I say the password does matter under certain circumstances. Call it "unique coding" but the 8602 does have a strange password behavior.
If under SYSTEM-->DEVICES AND FEATURE CODES-->STATIONS-->XXXX-->IP SETTINGS-->NETWORK CONFIGURATION the password field is blank, then the 8602 will connect regardless if a password is supplied in the 8602.
However, if a password is defined in the path above, the 8602 will not connect unless its password matches. If there is a mismatch an error will be shown like this:
Trying to find remote IPRC/IPRA via TCP messages.
Connection established. Waiting for authentication...
Connection refused because the password was incorrect
As for locking it down, toll restrict it as appropriate, and maybe even deny CO access if they're only receiving calls. If they need to make calls then force account codes to make them accountable. Even if you never follow up on the calls reports, there is a sense of ownership to an agent if they have to enter a unique code to make a call.

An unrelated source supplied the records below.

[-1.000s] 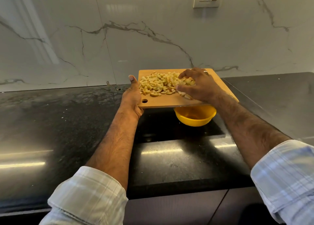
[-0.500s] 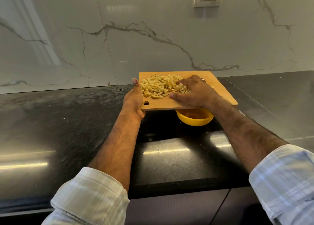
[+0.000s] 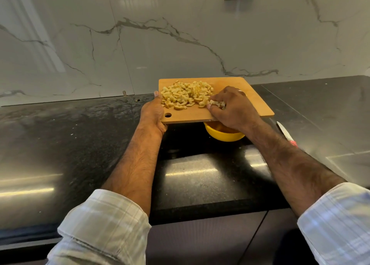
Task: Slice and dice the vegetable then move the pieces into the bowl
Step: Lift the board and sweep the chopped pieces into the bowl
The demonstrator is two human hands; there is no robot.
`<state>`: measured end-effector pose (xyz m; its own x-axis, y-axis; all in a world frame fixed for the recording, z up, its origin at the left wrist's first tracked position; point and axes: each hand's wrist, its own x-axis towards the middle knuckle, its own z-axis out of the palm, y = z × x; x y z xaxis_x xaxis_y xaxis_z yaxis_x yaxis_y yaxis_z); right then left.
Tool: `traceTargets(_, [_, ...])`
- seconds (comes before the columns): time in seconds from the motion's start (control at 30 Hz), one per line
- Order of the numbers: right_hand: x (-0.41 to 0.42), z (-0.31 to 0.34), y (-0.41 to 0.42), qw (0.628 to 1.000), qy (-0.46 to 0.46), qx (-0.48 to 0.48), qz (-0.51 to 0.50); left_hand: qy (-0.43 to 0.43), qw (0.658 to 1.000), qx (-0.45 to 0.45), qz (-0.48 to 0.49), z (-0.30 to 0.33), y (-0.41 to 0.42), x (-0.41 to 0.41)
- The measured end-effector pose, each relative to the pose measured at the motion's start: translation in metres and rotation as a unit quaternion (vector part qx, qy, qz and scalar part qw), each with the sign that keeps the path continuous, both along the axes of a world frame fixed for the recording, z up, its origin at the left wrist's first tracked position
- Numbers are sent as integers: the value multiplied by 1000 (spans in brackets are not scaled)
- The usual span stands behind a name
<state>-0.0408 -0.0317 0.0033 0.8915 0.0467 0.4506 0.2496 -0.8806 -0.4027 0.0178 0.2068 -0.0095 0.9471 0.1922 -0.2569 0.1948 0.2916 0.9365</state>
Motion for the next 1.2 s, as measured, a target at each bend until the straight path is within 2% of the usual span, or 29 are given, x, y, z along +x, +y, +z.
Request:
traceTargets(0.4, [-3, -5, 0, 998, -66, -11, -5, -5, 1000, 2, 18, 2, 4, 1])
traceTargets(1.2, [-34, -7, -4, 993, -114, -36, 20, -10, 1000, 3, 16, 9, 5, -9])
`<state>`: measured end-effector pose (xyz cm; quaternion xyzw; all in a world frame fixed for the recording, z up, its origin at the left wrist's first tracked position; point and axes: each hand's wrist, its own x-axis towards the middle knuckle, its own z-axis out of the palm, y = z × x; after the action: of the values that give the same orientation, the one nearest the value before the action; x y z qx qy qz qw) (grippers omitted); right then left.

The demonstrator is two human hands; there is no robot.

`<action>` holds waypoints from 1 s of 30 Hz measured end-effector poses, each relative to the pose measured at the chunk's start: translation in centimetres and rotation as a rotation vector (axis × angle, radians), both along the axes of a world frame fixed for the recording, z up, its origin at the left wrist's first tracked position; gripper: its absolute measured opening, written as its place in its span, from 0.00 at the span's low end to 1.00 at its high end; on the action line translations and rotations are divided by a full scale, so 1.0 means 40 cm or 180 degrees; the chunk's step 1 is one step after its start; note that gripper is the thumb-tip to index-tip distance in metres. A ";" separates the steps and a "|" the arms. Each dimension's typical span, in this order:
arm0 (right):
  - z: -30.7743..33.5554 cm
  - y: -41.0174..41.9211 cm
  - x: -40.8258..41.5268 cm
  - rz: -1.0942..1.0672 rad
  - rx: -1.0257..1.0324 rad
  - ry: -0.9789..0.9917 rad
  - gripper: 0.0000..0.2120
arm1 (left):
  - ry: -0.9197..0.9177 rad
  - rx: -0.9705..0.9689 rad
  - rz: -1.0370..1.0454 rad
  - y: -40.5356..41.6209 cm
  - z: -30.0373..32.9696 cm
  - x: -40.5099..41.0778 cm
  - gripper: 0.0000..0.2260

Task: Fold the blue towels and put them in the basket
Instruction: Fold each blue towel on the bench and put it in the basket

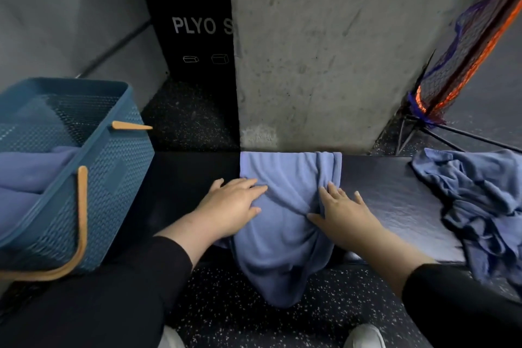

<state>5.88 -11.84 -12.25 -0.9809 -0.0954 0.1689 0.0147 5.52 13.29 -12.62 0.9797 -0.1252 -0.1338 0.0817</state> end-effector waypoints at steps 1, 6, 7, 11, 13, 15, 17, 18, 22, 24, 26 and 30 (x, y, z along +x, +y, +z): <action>-0.010 0.000 0.007 0.0028 -0.0044 -0.0030 0.33 | 0.0024 0.0007 0.0027 0.003 0.001 0.000 0.25; -0.041 -0.011 0.075 0.0325 0.0116 -0.0040 0.27 | 0.0148 0.0256 0.0437 0.017 -0.008 0.031 0.28; -0.045 -0.013 0.092 0.0377 0.0286 0.0018 0.27 | 0.0148 0.0279 0.0535 0.018 -0.012 0.037 0.28; -0.050 -0.019 0.133 0.0098 0.0914 -0.0182 0.27 | -0.0258 0.0454 0.0744 0.017 -0.014 0.053 0.21; -0.042 -0.022 0.137 -0.0195 0.1014 -0.0524 0.22 | -0.0616 0.0623 0.0787 0.019 -0.008 0.056 0.17; -0.038 -0.027 0.137 -0.0314 0.0915 -0.0808 0.16 | -0.0882 0.0767 0.0874 0.021 -0.004 0.058 0.17; -0.041 -0.033 0.141 -0.0324 0.0779 -0.1073 0.12 | -0.1246 0.0789 0.0915 0.019 -0.006 0.064 0.15; -0.044 -0.037 0.145 -0.0369 0.0769 -0.1150 0.11 | -0.1432 0.0681 0.0869 0.015 -0.008 0.069 0.14; -0.047 -0.050 0.163 -0.0732 0.1126 -0.1174 0.12 | -0.1092 -0.0079 0.0309 -0.032 -0.032 0.087 0.21; -0.041 -0.054 0.180 -0.0916 0.1197 -0.1092 0.12 | -0.0890 -0.0124 0.0163 -0.060 -0.042 0.097 0.23; -0.033 -0.053 0.206 -0.1018 0.1185 -0.1022 0.11 | -0.0814 -0.0117 0.0157 -0.078 -0.047 0.108 0.24; -0.032 -0.038 0.261 -0.1023 0.0997 -0.0983 0.12 | -0.0642 -0.0135 0.0209 -0.094 -0.045 0.128 0.26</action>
<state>16.33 -13.34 -13.51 -0.9833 0.0355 -0.0041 0.1782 10.63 9.51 -14.44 0.9898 -0.1034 -0.0290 0.0936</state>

If you're putting this in a corporate environment, they will all most likely be connecting from a common IP. In your firewall you could lock down that IP as a source address. You could also apply firewall schedules (if supported) to only allow connections from that IP between certain hours. This
should help out in case they load these on laptops which might be taken off prem. How far do you want to go? Assuming they will maliciously abuse these is something you should prepare for.